▶ Requirement
Among the lines below, list those containing the string "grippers".

▶ Data section
----

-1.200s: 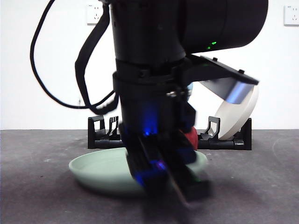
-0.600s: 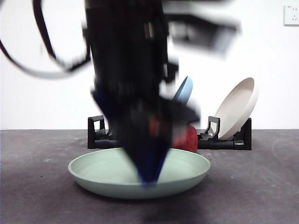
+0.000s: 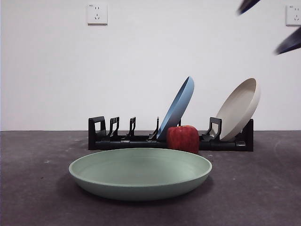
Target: Take the green plate from the plate rack,put the plate on the table,take the apple from the table,put the apple in the plate
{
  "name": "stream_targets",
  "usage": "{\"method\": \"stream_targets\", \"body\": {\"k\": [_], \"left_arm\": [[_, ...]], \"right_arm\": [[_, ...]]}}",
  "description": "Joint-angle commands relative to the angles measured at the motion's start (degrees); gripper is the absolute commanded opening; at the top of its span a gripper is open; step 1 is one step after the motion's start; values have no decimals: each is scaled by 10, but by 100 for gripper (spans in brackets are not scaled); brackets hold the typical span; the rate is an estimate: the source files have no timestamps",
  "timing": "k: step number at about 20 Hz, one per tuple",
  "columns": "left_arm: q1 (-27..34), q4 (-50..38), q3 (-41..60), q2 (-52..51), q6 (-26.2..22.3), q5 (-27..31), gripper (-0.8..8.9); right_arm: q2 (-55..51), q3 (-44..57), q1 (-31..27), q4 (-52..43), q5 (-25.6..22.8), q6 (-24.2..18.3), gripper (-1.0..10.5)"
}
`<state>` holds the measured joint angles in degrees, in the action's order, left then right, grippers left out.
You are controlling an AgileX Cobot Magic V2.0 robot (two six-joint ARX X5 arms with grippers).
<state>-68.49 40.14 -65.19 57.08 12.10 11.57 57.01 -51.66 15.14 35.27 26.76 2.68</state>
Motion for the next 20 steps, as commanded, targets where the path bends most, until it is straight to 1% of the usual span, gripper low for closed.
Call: {"method": "stream_targets", "body": {"k": [1,3,5,8,9,10,14,15,20], "left_arm": [[-2,-4,2,-30,19,-1,319],[-2,-3,2,-49,19,-1,318],[-2,-2,2,-55,19,-1,318],[-2,0,2,-55,19,-1,318],[-2,0,2,-55,19,-1,318],[-2,0,2,-55,19,-1,318],[-2,1,2,-55,19,0,318],[-2,2,2,-55,19,0,318],[-2,2,2,-55,19,0,315]], "right_arm": [[67,-1,48,-68,-50,20,697],[127,-1,80,-140,-96,25,735],[185,-4,97,-200,-131,30,735],[271,-27,106,-236,-164,28,742],[297,-37,108,-248,-172,28,766],[321,-48,109,-258,-181,28,766],[403,-87,109,-284,-189,28,766],[418,-95,109,-290,-196,28,766],[475,-121,109,-309,-201,24,765]]}}
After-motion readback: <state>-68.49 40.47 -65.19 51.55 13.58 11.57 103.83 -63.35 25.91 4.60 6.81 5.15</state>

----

▶ Answer section
`<state>` holds the measured joint angles in degrees, in the action's order, left then right, grippers left out.
You are controlling an AgileX Cobot Magic V2.0 robot (two six-joint ARX X5 arms with grippers).

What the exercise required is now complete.